Despite reports of an unfavorable climate for kitchen and bath remodeling, Galaxie Home Remodeling’s kitchen business was up nearly 100 percent in 2010 compared with 2009, Pinsler relates, and the company’s bathroom trade was strong, as well. Bathrooms are a necessity, Pinsler explains. “If water is getting behind the walls and you have a mold problem, the bathroom must function. A lot of times, instead of just putting a Band-Aid on it, people are going to invest in their future, knowing they’re going to be staying in the house for a long time,” he says.
Customers may have lost 40 to 60 percent of the equity in their homes, depending on the neighborhood, Pinsler acknowledges. “We’re all in the same boat when it comes to that, but for most of my customers, their home is still the single biggest investment they’ll make in their lives.”

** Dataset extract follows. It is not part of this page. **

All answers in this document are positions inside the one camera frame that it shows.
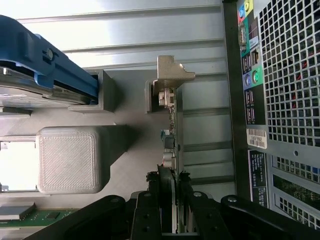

"Branding and credibility are important, but nothing happens overnight. If you start a marketing campaign make sure you have the finances to see it through."Bruce Pinsler, president, Galaxie Home Remodeling
Pinsler notes he has aggressively marketed Galaxie Home Remodeling during the past several years, explaining the company started out as a marketing company with a lot of print advertising. That gave way to nearly 100 percent telemarketing with a dialer room and more than 30 people working six days a week. “The no-call list wiped out almost 80 percent of the phone numbers,” Pinsler says. “And of the other 20 percent, 80 percent had caller ID.”
With telemarketing no longer a viable option, Pinsler recalls he went back to what he was familiar with—print. For nearly three years Galaxie Home Remodeling has been running full- and half-page ads almost daily with the Chicago Tribune and Chicago Sun-Times. More recently, he has expanded to the Daily Herald, a newspaper with circulation that covers a wide suburban-Chicago area.
Newspapers aren’t dead, Pinsler has found. “If you had asked me three years ago, I would have told you the Internet would be driving my company today. When my daughter or sons [who are in their late teens and early 20s] are running the company, that may be true,” he says.
Pinsler says he’s aware newspaper readership is dropping but contends people still trust newspapers. “Don’t get me wrong; I get nowhere near the response I got 20 years ago, but newspapers are still a vehicle for my business,” he says.
In September 2009, Pinsler started a television campaign with two local stations, WGN and WCIU. Although Chicago is a major media market that gives advertisers a great deal of exposure and credibility, Pinsler says, “It took almost a full year before the phone really started to ring from the TV ads.”
Not one to let opportunities pass him by, Pinsler is talking with Chicago radio stations to include that medium in Galaxie Home Remodeling’s growth plan
Another avenue that Pinsler has chosen to follow in sports-minded Chicago is sponsorships with the Chicago Bulls basketball team and Blackhawks hockey team. As a sponsor, Galaxie is allowed to identify itself as the “official home remodeler” of the Blackhawks and the “chosen home remodeler” of the Bulls.